TASK TO COMPLETE
Only lines that contain the word "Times" belong in the answer; copy them from the records below.
=== DATA SHOWN ===
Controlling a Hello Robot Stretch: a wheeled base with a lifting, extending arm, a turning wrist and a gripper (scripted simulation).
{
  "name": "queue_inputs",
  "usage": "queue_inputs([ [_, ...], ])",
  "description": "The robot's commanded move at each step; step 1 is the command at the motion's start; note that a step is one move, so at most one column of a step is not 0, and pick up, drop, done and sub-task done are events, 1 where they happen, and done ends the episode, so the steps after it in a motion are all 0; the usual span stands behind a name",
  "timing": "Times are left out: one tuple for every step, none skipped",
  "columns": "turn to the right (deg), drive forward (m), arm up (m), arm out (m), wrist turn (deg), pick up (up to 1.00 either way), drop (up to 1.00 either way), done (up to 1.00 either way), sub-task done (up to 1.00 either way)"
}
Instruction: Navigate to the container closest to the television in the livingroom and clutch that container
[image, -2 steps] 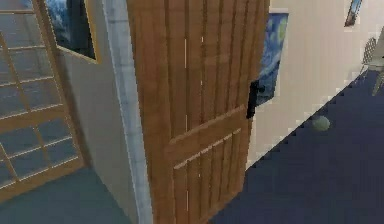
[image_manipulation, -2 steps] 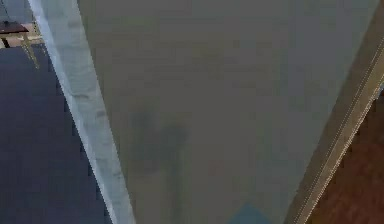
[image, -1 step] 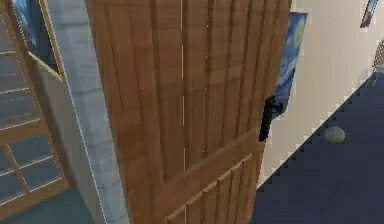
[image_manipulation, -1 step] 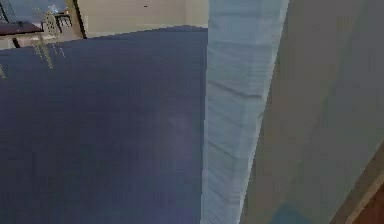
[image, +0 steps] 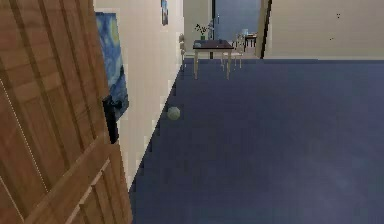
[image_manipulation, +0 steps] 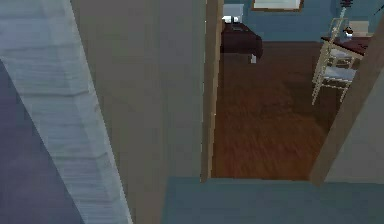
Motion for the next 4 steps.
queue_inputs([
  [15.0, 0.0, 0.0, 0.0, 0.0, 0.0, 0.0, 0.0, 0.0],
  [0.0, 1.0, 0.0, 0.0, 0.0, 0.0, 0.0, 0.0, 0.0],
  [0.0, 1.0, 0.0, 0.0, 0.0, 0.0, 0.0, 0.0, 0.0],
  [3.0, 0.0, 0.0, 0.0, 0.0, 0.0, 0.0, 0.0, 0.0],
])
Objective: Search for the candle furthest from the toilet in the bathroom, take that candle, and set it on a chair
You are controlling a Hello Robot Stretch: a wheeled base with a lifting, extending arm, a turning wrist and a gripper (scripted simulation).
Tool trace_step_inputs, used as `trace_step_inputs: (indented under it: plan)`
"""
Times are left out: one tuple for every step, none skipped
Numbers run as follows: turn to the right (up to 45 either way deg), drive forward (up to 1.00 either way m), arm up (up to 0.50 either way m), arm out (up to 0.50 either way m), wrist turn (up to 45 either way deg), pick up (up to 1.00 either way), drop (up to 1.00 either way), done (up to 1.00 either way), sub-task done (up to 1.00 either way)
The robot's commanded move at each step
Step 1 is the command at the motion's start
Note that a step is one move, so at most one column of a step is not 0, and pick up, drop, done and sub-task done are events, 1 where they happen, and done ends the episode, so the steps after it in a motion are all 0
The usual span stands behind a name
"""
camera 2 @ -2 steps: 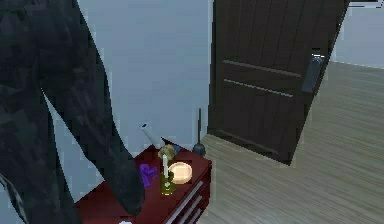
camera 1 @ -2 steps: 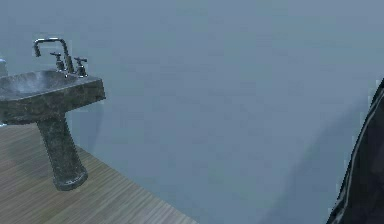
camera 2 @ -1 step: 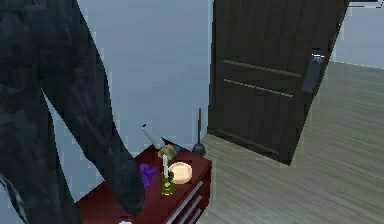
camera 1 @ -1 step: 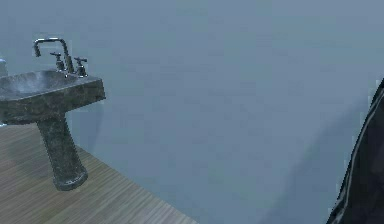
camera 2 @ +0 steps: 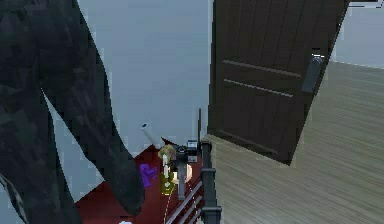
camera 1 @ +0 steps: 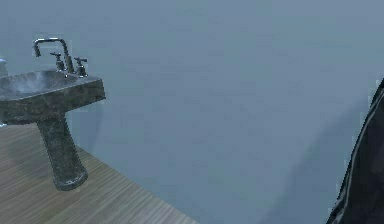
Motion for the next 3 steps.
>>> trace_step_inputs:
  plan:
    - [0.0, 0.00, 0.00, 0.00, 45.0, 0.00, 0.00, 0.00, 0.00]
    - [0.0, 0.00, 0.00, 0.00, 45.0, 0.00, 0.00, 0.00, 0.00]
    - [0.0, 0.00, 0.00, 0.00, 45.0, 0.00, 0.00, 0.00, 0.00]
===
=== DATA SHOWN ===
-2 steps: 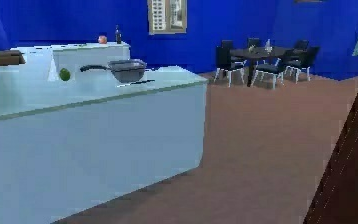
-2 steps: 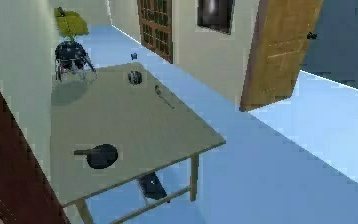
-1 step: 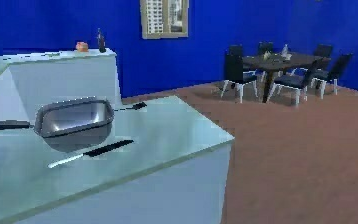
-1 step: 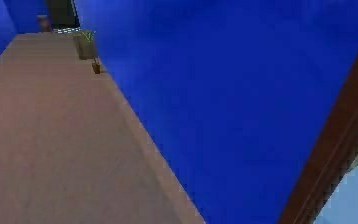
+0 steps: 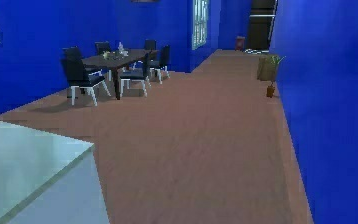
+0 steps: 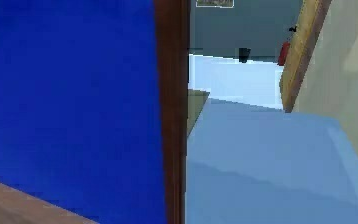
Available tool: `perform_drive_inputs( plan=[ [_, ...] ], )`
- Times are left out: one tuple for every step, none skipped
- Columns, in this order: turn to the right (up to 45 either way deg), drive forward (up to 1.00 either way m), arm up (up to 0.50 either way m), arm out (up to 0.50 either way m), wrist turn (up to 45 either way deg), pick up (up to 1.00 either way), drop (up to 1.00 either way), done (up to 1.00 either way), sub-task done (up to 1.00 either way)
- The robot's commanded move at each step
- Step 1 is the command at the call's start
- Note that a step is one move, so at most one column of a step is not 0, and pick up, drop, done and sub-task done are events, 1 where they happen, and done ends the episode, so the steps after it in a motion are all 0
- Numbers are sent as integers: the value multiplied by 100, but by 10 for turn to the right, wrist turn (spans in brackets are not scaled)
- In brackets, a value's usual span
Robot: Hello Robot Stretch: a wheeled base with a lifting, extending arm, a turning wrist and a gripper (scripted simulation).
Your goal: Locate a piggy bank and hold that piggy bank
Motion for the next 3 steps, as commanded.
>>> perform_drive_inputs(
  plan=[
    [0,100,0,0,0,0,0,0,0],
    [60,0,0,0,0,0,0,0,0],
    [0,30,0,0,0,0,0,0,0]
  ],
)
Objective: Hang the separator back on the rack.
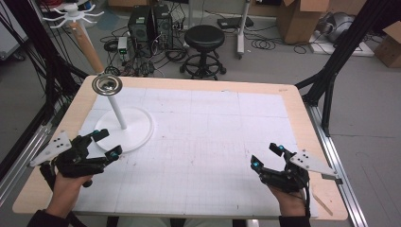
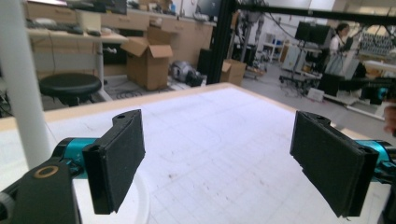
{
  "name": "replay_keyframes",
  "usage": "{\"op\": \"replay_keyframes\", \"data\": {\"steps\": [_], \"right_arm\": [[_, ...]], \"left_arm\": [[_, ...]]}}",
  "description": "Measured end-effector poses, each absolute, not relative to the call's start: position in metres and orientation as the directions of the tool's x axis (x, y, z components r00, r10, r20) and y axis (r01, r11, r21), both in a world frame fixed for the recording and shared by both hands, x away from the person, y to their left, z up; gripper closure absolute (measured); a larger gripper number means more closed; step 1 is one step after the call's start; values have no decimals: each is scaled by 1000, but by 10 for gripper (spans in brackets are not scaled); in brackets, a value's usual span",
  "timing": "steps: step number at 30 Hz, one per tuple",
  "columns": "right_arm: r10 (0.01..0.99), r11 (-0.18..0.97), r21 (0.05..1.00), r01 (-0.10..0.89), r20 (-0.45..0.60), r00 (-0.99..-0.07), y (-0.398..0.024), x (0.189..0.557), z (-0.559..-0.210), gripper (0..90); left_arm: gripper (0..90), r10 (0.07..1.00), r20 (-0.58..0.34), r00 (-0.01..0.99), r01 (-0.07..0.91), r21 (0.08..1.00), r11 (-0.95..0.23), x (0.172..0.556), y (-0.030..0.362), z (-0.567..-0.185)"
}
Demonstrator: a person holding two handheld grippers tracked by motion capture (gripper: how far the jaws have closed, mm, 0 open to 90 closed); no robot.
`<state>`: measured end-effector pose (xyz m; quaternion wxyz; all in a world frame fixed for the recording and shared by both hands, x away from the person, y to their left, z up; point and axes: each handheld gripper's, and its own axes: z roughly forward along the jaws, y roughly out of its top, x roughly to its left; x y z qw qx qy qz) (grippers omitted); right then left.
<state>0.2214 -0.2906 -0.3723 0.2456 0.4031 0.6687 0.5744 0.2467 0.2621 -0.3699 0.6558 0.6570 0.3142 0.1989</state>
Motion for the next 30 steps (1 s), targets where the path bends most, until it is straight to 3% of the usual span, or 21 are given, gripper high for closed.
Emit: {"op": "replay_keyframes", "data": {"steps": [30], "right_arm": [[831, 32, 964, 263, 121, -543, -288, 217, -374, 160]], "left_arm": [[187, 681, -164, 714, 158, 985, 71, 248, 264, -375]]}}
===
TASK SOLUTION
  "timing": "Times are left out: one tuple for every step, none skipped",
Times are left out: one tuple for every step, none skipped
- Times are left out: one tuple for every step, none skipped

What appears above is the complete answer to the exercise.